* Task goal *
Write out each line of the entries below that holds the word "tight".

* Data section *
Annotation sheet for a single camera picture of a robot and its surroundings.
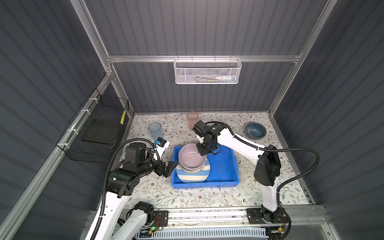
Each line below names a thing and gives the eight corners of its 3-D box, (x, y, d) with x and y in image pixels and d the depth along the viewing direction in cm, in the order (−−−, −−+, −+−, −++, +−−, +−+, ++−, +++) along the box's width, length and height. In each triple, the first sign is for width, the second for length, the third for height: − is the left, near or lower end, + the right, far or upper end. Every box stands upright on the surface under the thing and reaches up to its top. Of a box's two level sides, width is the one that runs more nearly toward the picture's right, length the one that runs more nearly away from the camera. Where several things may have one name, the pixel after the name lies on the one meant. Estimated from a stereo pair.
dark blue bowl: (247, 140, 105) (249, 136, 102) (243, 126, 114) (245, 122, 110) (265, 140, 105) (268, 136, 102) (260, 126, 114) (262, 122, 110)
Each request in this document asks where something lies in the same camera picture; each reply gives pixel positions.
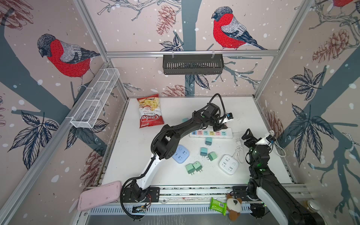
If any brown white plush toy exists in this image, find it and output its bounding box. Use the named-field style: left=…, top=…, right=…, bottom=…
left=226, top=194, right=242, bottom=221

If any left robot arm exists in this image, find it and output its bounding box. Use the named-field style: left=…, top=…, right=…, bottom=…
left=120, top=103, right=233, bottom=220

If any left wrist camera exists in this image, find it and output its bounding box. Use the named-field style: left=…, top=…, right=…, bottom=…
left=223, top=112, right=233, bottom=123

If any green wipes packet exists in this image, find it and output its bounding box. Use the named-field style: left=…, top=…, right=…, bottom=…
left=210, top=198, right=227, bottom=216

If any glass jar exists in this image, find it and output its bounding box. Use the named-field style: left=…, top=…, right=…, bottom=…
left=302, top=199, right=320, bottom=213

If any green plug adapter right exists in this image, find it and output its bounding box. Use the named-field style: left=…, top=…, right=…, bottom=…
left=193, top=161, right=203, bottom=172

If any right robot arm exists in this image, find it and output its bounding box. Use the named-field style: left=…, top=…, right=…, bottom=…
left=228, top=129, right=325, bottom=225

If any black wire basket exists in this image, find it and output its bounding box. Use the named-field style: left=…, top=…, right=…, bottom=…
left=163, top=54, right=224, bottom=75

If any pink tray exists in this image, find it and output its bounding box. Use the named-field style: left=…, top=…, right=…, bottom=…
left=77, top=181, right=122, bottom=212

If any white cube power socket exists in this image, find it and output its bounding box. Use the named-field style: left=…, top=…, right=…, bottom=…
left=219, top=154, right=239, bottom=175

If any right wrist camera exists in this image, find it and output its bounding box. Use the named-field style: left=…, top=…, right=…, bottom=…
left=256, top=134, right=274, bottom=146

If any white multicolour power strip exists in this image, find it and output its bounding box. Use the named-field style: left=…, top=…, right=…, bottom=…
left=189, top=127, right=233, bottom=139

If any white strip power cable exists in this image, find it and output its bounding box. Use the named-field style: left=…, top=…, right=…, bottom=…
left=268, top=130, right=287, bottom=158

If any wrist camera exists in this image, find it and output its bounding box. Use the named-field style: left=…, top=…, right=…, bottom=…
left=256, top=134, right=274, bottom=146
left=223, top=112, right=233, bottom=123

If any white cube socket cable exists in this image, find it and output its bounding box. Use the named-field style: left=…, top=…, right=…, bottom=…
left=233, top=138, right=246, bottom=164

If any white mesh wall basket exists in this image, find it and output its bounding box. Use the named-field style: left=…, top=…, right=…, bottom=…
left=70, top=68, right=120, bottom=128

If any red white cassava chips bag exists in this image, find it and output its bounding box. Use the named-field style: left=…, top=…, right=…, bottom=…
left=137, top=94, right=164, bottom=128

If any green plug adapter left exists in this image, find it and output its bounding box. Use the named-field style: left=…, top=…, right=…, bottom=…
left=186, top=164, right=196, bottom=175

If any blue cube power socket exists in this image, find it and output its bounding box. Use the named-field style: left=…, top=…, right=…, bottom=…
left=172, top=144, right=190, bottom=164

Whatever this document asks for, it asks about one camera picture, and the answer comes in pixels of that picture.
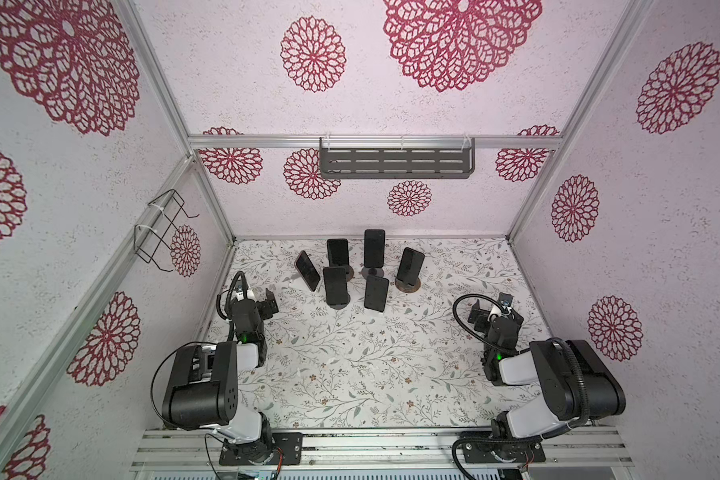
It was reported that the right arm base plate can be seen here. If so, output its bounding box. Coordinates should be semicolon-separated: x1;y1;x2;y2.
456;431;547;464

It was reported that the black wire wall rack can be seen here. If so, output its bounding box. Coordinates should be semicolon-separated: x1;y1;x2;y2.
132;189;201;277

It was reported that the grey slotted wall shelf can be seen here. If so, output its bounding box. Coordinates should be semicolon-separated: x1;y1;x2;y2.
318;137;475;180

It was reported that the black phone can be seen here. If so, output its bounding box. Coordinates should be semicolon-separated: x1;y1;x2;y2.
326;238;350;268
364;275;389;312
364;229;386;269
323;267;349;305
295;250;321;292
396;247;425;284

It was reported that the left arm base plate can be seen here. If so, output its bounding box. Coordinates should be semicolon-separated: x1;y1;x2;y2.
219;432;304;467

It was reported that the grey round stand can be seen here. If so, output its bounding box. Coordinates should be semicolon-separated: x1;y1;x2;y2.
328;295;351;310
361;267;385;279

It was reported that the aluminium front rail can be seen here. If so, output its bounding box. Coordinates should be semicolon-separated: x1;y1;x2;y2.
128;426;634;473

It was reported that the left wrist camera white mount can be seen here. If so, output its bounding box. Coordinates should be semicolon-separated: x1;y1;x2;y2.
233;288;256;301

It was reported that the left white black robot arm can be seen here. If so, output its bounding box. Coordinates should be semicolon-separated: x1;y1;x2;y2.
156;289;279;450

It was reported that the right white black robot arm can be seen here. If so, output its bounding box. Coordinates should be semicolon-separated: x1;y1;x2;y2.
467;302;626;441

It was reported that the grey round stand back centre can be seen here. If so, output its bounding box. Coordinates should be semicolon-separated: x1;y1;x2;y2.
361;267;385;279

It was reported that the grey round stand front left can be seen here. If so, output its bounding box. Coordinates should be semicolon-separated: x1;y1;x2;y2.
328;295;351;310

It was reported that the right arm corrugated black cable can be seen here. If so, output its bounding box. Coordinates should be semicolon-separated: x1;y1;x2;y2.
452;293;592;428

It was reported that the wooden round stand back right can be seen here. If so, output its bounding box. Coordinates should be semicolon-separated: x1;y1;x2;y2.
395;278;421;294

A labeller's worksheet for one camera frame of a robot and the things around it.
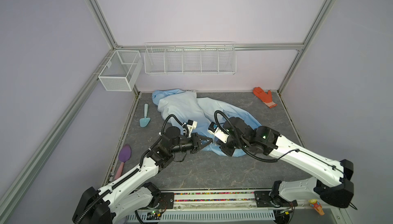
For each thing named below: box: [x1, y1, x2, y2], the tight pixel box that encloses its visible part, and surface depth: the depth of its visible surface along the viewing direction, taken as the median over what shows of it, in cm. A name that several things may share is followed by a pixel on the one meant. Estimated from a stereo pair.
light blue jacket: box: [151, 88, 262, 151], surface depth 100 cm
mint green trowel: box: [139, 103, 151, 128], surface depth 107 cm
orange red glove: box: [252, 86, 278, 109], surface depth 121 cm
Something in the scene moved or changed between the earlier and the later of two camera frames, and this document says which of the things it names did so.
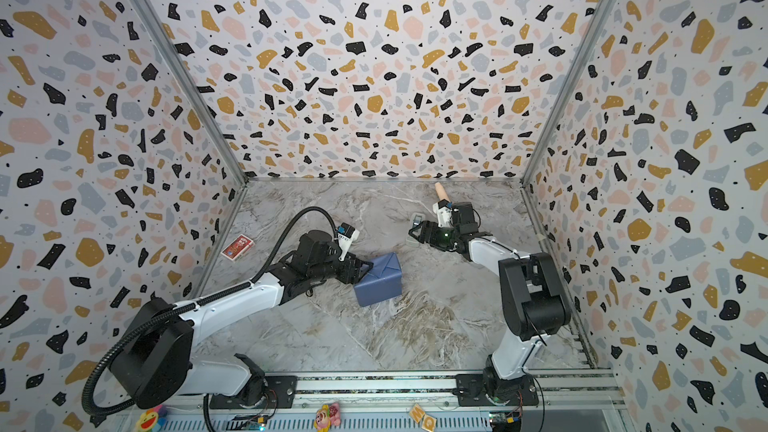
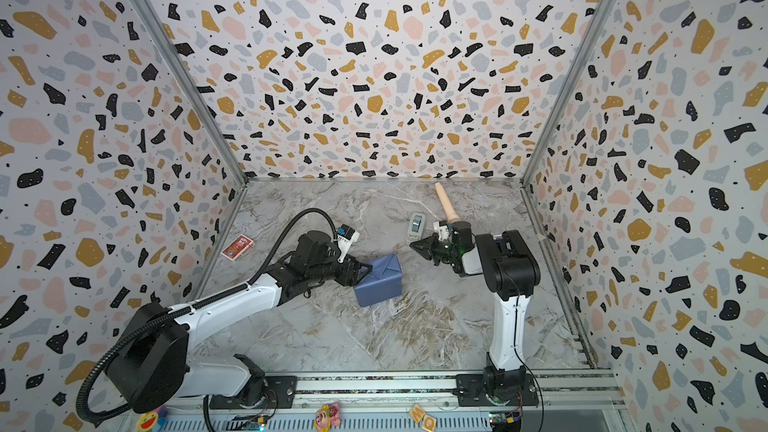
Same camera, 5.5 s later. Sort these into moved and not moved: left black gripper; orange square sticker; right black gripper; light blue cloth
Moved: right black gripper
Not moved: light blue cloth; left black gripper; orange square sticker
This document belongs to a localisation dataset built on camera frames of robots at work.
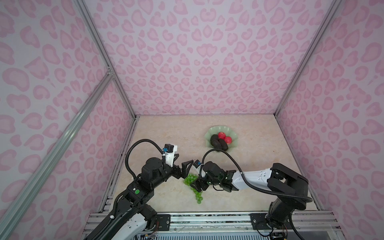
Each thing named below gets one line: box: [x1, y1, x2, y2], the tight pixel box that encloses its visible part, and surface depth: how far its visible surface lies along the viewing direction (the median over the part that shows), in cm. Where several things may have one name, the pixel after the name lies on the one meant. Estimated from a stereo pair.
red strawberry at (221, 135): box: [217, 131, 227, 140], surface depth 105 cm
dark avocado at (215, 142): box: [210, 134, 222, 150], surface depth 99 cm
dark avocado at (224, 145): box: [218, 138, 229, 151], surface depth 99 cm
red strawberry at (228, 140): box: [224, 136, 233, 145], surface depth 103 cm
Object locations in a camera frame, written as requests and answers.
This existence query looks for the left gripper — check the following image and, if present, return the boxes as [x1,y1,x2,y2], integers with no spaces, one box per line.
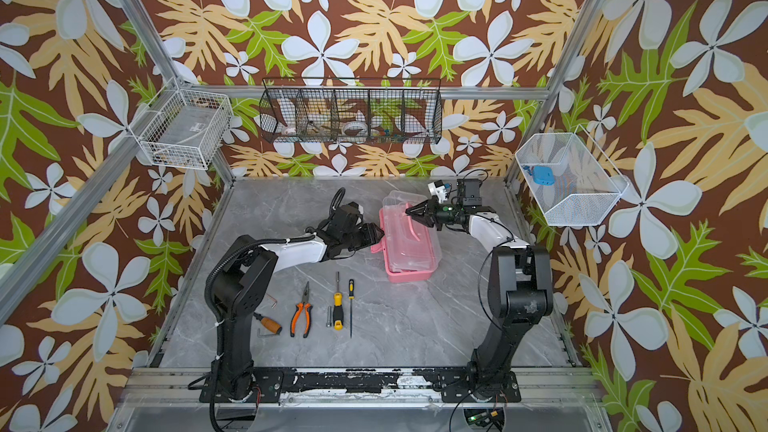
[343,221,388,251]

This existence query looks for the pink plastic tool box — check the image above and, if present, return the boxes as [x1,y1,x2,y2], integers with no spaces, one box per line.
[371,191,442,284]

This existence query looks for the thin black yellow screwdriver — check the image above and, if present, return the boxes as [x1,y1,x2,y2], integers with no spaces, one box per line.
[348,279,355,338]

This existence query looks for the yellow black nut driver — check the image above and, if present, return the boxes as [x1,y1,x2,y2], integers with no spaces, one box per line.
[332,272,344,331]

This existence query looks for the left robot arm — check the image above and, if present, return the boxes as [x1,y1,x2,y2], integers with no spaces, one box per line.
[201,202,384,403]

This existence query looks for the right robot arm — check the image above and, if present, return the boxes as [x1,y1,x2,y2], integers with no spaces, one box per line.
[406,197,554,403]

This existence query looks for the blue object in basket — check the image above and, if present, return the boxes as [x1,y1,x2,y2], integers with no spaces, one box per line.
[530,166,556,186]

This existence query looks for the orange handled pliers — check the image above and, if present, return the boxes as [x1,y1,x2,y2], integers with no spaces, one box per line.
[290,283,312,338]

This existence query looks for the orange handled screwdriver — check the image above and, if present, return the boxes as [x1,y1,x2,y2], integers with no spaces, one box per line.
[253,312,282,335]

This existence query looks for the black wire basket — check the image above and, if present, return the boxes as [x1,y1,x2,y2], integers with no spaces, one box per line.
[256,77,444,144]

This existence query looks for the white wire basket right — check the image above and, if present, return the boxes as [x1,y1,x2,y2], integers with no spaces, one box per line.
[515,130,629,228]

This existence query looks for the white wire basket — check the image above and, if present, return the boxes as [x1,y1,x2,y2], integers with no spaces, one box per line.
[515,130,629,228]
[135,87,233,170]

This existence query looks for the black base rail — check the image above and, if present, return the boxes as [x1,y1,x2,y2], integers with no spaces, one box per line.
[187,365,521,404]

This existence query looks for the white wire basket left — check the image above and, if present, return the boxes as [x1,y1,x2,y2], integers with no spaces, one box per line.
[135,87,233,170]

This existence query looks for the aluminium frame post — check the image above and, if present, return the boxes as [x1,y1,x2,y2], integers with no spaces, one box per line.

* Solution *
For each thing named below: box: [x1, y1, x2, y2], the tight pixel box that encloses its visible part, and surface depth: the depth of its visible surface along the viewing direction, taken as the median over what shows of it, in cm. A name that several things may share is followed by a pixel on the one meant. Estimated from a stereo pair.
Each thing named below gets one line: box: [x1, y1, x2, y2], the tight pixel box that encloses its visible part, and surface depth: how far its visible surface lies along the viewing direction (the median over the part that shows), in cm. Where several things may have one name, the pixel after the name lies on the one meant. Estimated from a stereo pair.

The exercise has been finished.